Well,after his "come and fetch the car"after refusing to even admit the fault. I went to pick up the car on Thursday 23rd and drove it 28 miles home. On Friday 24th I went on a trip to LIDL to do overdue shopping, on the way back home It began rattling again, then as I tried to get home did so even more loudly, then, 300 yards later, just a mile or so from my house it went really noisy and it broke down completely. Rattling like crazy even when in neutral. It had done just 42 miles since I was told it could drive to Scotland and back by the garage owner before you brought it home from his garage, and 30 miles of those 42 were coming home from there.
RAC towed the car to garage - stated reason of breakdown? Catastrophic gearbox failure!
This, from a car that had "nothing wrong with it", a car that he could "drive to Scotland and back - no problem". A car that he had there for a week and ignored the noises it was making and saying they were noises that "all old cars make".
A gearbox lasts the life of a car.
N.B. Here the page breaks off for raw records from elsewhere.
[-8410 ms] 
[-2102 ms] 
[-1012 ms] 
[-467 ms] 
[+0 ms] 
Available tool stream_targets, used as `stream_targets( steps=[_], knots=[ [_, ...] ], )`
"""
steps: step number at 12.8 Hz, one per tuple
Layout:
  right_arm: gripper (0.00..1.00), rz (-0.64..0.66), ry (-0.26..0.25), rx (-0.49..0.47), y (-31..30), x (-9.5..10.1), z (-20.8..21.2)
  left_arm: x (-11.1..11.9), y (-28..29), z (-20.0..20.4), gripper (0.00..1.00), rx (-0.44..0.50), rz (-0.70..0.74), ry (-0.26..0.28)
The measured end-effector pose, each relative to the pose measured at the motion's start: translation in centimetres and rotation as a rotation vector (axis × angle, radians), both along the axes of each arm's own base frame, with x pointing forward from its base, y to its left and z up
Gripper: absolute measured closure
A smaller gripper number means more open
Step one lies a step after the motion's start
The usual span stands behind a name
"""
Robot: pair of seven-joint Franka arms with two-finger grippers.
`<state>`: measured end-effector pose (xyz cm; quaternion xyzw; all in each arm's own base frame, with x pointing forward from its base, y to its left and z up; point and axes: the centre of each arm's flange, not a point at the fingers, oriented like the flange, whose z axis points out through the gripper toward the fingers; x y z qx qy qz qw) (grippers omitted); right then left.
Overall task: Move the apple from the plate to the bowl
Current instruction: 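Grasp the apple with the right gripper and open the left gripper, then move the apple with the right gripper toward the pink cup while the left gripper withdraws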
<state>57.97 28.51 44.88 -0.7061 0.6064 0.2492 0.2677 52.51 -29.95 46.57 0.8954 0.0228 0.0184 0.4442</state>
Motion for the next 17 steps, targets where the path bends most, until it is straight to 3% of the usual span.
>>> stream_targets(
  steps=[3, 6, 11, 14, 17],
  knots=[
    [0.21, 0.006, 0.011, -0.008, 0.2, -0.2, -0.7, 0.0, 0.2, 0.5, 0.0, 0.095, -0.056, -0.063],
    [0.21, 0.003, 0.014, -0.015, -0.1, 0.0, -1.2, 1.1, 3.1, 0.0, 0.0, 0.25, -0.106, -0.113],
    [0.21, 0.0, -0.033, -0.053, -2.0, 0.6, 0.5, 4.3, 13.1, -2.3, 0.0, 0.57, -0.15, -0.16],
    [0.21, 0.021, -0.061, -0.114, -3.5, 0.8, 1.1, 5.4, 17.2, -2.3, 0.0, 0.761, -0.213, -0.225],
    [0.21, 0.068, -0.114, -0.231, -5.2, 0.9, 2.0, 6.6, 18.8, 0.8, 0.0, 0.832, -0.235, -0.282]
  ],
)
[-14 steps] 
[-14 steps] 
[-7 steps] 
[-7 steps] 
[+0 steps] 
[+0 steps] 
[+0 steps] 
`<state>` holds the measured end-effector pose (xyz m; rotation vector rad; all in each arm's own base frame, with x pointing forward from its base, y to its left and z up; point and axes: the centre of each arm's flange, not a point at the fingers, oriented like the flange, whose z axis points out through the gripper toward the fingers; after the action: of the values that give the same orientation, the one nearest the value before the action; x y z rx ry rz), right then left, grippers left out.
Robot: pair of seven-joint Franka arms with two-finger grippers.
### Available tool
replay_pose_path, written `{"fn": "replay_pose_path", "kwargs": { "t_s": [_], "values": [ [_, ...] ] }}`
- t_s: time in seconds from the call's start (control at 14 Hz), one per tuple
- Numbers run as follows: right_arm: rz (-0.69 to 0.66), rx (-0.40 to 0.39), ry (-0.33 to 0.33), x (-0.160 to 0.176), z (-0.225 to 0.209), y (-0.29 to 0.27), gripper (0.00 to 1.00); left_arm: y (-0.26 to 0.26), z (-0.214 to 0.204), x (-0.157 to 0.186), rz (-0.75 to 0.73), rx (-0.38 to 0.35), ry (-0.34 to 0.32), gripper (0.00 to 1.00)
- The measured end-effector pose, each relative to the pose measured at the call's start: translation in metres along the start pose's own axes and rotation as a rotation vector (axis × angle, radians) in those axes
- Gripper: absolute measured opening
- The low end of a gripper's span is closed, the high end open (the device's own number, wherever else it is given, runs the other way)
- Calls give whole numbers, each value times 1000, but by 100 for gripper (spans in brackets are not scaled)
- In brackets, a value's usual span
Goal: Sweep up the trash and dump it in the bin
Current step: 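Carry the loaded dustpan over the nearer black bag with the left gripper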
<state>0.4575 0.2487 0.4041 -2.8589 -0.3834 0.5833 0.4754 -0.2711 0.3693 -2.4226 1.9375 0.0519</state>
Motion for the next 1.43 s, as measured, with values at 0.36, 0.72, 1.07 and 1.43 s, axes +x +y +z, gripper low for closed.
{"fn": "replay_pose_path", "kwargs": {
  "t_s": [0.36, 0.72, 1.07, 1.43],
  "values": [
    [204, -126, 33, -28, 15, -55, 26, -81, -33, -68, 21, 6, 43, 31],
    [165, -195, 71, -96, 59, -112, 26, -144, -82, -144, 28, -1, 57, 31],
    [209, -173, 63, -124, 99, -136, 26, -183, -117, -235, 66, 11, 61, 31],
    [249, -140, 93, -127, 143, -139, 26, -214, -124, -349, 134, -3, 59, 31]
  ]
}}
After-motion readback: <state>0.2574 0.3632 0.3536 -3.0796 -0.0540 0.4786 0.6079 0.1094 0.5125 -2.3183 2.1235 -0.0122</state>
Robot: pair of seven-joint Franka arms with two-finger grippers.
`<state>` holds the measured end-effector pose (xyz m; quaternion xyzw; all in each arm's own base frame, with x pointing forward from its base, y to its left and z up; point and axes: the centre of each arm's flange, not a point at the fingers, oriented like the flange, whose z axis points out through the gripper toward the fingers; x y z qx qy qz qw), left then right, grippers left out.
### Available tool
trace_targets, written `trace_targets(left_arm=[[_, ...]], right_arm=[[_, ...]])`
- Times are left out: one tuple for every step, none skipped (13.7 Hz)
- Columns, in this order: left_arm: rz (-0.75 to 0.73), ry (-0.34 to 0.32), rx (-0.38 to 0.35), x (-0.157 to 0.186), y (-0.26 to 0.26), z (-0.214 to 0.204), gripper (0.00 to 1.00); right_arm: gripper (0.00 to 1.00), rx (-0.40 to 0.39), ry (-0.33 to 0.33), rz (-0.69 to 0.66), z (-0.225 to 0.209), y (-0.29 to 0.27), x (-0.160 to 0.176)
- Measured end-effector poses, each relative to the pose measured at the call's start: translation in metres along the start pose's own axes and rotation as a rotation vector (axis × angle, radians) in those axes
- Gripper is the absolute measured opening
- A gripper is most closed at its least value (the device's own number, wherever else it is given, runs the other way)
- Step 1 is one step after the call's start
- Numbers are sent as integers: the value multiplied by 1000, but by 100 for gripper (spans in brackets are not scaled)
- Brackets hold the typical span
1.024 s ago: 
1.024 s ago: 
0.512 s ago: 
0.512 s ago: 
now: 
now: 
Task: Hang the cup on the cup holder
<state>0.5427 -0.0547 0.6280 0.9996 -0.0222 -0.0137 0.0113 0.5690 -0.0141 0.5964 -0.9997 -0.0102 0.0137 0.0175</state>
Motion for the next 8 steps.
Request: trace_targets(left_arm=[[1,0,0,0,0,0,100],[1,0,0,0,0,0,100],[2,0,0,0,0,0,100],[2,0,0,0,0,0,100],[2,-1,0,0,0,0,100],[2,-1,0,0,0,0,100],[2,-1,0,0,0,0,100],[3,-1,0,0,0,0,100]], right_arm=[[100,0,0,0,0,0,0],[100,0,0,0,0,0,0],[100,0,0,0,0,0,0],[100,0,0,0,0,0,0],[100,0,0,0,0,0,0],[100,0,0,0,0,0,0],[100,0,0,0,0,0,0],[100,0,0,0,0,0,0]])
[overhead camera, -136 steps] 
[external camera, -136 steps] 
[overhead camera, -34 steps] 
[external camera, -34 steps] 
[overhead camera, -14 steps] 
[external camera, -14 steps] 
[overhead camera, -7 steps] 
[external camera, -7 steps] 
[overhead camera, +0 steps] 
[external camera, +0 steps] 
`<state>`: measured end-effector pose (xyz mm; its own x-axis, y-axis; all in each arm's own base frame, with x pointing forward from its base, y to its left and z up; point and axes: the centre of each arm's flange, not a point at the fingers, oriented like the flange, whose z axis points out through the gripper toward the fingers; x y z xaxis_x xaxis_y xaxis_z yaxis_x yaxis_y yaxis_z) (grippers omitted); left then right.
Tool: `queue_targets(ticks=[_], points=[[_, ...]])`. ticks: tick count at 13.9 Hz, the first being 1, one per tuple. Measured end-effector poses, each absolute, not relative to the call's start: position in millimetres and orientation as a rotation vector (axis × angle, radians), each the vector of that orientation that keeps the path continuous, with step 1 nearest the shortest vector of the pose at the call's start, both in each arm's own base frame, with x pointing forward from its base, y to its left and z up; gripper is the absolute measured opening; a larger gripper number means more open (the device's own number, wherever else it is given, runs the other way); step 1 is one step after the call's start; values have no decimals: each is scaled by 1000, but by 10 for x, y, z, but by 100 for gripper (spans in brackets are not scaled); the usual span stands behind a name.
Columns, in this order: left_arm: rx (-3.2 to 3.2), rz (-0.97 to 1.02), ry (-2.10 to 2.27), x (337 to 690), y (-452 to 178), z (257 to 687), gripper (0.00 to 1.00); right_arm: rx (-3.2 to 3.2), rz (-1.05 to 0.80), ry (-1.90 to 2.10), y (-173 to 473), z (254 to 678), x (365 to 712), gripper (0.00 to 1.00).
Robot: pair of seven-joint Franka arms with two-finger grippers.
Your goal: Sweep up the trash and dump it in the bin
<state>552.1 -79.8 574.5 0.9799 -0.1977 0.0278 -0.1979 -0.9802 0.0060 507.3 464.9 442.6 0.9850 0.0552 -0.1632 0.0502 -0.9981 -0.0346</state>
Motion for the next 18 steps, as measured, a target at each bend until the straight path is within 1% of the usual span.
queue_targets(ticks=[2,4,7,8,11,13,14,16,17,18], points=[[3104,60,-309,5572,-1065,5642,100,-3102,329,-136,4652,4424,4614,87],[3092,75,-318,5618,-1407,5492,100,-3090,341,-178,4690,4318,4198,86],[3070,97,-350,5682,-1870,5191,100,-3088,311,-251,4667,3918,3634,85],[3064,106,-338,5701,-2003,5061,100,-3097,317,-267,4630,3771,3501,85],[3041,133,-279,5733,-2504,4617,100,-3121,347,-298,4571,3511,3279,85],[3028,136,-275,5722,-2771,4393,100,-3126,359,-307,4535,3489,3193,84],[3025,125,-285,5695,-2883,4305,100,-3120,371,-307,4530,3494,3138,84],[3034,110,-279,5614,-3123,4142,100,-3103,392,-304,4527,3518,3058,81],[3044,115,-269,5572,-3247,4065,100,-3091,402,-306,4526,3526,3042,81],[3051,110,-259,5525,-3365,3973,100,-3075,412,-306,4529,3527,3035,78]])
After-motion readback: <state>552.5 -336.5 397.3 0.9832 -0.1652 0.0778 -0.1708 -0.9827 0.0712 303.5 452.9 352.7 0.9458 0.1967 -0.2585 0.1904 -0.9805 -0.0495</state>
Clutches go yes, but gearboxes no; not in three months. This gearbox was working for 13 years, then the clutch was changed for me to buy it, and then it made a noise, around 3 months later it failed completely and utterly. Sorry but that is not a coincidence in my humble opinion. Gearboxes do not fail like that - not in three months.
Barclaycard of course saw that I was legally covered because the car was not fit for purpose, neither was it the quality it should have been for a car that age and mileage. After considering all the proof I sent to them they refunded me the purchase amount and the £550 I had spent on repairs. They will now recoup this from the garage owner I assume. This process took about a year but finally was resolved.
A Trading Standards advisor said it all when he phoned me. "I think he's dealt with Trading Standards quite a lot in the past, he knows his way around and knows what to say,".
I would suggest you don't ever buy a car from this garage, but if you do, then pay by credit card, not cash. Also keep everything, all paperwork and keep written records and dates. He was nice enough as a person but did not do what he should have done with respect to the car he sold to me.